2. Related Works: Common Terms

Homomorphic encryption is a form of perspective encryption that allows one to perform mathematical operations on ciphertext and obtain an encrypted result that matches the result of operations performed in plaintext. The main problem with these methods is poor performance. For example, a comparison of the presented images with fingerprint templates requires significant computational resources. Furthermore, the recognition of a person takes too much time, even when using parallel computing [2]. As mentioned by the authors in [3], the main disadvantage of the proposed homomorphic protection scheme of multibiometric templates is its low performance. The performance degradation is significant, even for simple decision rules. In addition, when recognizing homomorphically encrypted images, the FRR and FAR values often increase. In particular, the authors in [4] proposed a method of homomorphic protection of face parameters extracted from images using deep neural networks. The extracted parameters are encrypted using the Paillier probabilistic cryptosystem. The proposed encryption scheme reduces the accuracy of face verification. The situation can be explained by the fact that homomorphic ciphertexts stop decrypting after performing a sufficiently large number of addition and multiplication operations. Of course, these problems could be solved in the future, but the effective protection of biometric templates is possible without using homomorphic encryption.

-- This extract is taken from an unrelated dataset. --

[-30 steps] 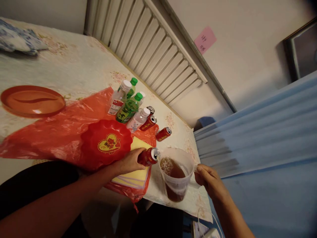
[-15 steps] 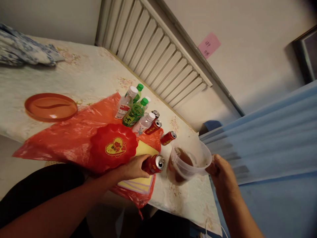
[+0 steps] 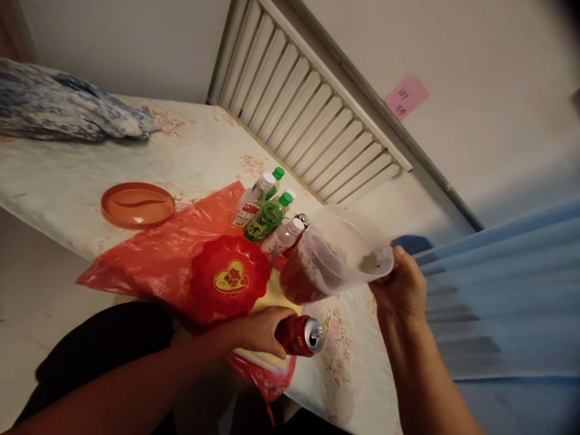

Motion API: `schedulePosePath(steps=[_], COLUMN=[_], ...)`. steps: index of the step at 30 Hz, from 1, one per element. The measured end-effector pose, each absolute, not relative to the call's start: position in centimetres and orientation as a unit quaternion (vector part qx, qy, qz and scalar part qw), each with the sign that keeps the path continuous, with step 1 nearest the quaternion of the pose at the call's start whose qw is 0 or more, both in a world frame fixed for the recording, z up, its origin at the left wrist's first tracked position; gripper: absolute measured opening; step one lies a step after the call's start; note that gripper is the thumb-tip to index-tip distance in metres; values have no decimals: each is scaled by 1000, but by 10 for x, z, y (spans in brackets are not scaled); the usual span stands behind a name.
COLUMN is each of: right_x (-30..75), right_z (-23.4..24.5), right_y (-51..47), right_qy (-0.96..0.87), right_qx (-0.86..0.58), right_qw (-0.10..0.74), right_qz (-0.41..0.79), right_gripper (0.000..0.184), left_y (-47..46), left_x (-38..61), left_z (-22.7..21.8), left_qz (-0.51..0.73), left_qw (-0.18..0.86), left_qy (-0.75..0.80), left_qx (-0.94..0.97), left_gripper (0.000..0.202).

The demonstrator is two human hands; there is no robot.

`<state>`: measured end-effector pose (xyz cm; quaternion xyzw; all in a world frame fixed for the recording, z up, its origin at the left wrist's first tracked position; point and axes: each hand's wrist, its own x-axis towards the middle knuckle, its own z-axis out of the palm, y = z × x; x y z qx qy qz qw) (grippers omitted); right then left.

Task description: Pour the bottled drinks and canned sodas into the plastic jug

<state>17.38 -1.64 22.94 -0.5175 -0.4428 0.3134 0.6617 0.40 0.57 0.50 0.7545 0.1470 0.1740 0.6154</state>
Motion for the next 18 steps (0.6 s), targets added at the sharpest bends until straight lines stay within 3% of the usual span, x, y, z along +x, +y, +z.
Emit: schedulePosePath(steps=[11,18], right_x=[118,103], right_z=[166,134], right_y=[47,69], right_qy=[-469,-484], right_qx=[-442,-412], right_qw=[598,547], right_qz=[477,544], right_gripper=[39,34], left_y=[4,6], left_x=[5,7], left_z=[0,-1], left_qz=[185,177], left_qw=[579,565], left_qy=[145,141], left_qx=[781,793], left_gripper=[63,67])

The operation of the key binding model requires creating a biometric template and entering a pre-generated cryptographic key or password. This process is performed when a new user registers. A biometric template is a set of reference characteristics of the user’s biometric data (for example, the values of the weight coefficients of a neural network, etc.). The secure template does not compromise the reference biometric characteristics of the user during its storage. Biometric images (patterns) can be represented as raw data, feature vectors, or meta-features. To obtain a feature vector, “raw” biometric data must be processed by a special algorithm. The feature extraction unit converts the raw biometric data into a fixed-length feature vector. The implementation of the feature extraction unit depends on the way in which the biometric images (handwritten signatures, fingerprints, iris images, voice signal spectrograms, EEG, ECG) are presented. A meta-feature is an integral characteristic that is calculated based on the processing of two or more biometric features. The quality of a feature (meta-feature) is determined by its informativeness, that is, the amount of information contained in the feature, which makes it possible to distinguish one user from another.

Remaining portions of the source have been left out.